SSL/TLS encryption is disabled by default, which means user credentials are passed in the clear. Do not deploy to production without enabling encryption! For more information, see Encrypting Communications.

You must also change the passwords for the built-in elastic user and the kibana user that enables Kibana to communicate with Elasticsearch before deploying to production. For more information, see Setting Up User Authentication.
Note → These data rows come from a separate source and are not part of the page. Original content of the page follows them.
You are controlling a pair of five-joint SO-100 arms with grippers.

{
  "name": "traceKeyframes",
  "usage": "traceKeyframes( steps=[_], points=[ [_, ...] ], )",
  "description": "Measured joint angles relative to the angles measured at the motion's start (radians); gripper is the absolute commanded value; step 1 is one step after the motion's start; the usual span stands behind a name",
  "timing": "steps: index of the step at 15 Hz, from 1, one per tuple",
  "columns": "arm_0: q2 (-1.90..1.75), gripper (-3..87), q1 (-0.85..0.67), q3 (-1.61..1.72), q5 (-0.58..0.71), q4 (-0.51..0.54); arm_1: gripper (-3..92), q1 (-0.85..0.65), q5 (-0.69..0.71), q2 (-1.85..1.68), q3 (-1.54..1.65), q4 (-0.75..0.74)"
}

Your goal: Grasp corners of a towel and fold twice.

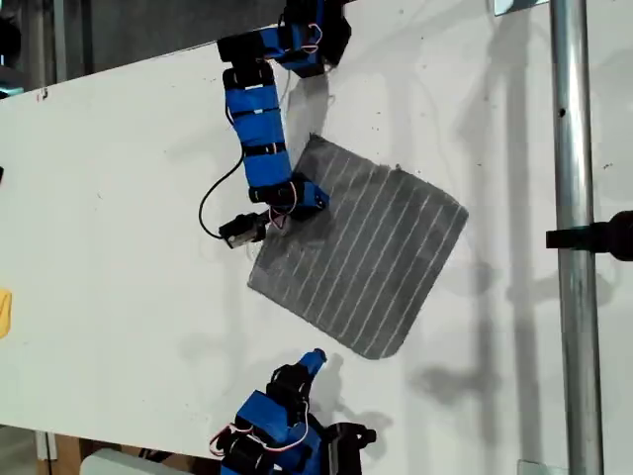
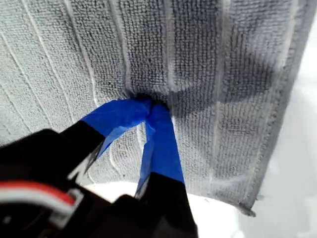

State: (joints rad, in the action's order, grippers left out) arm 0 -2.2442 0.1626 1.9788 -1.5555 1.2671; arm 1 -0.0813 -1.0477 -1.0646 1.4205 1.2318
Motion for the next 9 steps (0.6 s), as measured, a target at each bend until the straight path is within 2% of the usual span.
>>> traceKeyframes(
  steps=[4,7,9],
  points=[
    [0.0,-2.9,0.003,0.014,-0.008,-0.006,-0.3,-0.207,0.239,0.114,-0.192,0.014],
    [0.0,-2.9,0.003,0.02,-0.006,-0.011,-0.3,-0.345,0.36,0.132,-0.244,0.018],
    [0.0,-2.9,0.002,0.02,0.005,-0.017,-0.3,-0.402,0.403,0.133,-0.29,0.092]
  ],
)
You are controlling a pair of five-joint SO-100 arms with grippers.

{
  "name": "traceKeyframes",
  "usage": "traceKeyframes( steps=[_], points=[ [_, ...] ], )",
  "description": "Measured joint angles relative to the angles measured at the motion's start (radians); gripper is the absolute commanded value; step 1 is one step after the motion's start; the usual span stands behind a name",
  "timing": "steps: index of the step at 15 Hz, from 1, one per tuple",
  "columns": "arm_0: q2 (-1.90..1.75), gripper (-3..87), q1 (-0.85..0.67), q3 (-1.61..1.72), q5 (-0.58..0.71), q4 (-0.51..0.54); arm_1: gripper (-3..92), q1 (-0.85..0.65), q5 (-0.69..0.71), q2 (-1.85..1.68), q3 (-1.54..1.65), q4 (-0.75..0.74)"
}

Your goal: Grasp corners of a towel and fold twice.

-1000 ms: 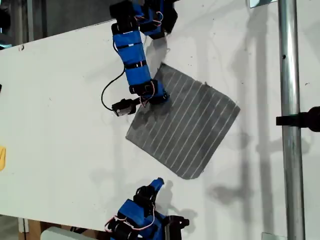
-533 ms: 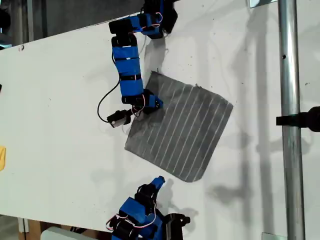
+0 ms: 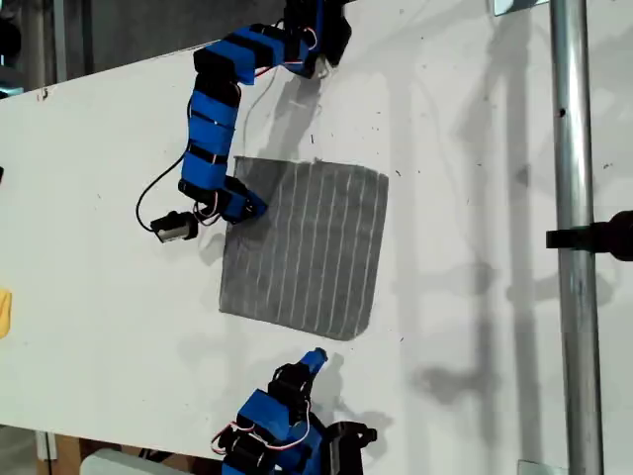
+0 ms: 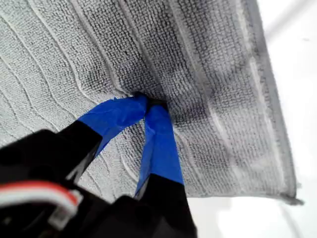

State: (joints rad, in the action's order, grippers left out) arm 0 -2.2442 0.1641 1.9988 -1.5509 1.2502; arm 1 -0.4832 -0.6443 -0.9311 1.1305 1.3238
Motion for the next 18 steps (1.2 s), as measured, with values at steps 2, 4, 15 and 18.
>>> traceKeyframes(
  steps=[2,4,15,18],
  points=[
    [0.0,-2.9,0.0,0.008,0.006,-0.002,-0.3,0.049,-0.025,-0.072,0.0,0.143],
    [0.0,-2.9,-0.009,0.018,0.017,-0.011,-0.3,0.236,-0.114,-0.244,0.0,0.241],
    [0.0,-2.9,-0.02,0.018,0.064,-0.014,37.4,0.699,-0.383,-0.79,0.032,0.445],
    [0.0,-2.9,-0.02,0.018,0.064,-0.015,42.0,0.724,-0.463,-0.738,0.1,0.471]
  ],
)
Installing X-Pack on a DEB/RPM Package Installation

If you use the DEB/RPM packages to install Elasticsearch, by default Elasticsearch is installed in /usr/share/elasticsearch and the configuration files are stored in /etc/elasticsearch. (For the complete list of default paths, see Debian Directory Layout and RPM Directory Layout in the Elasticsearch Reference.)

To install X-Pack on a DEB/RPM package installation, you need to run bin/plugin install from the /usr/share/elasticsearch directory with superuser permissions:

cd /usr/share/elasticsearch
sudo bin/elasticsearch-plugin install x-pack

If the configuration files are not in /etc/elasticsearch you need to specify the location of the configuration files by setting the system property es.path.conf to the config path via ES_JAVA_OPTS="-Des.path.conf=<path>" or by setting the environment variable CONF_DIR via CONF_DIR=<path>.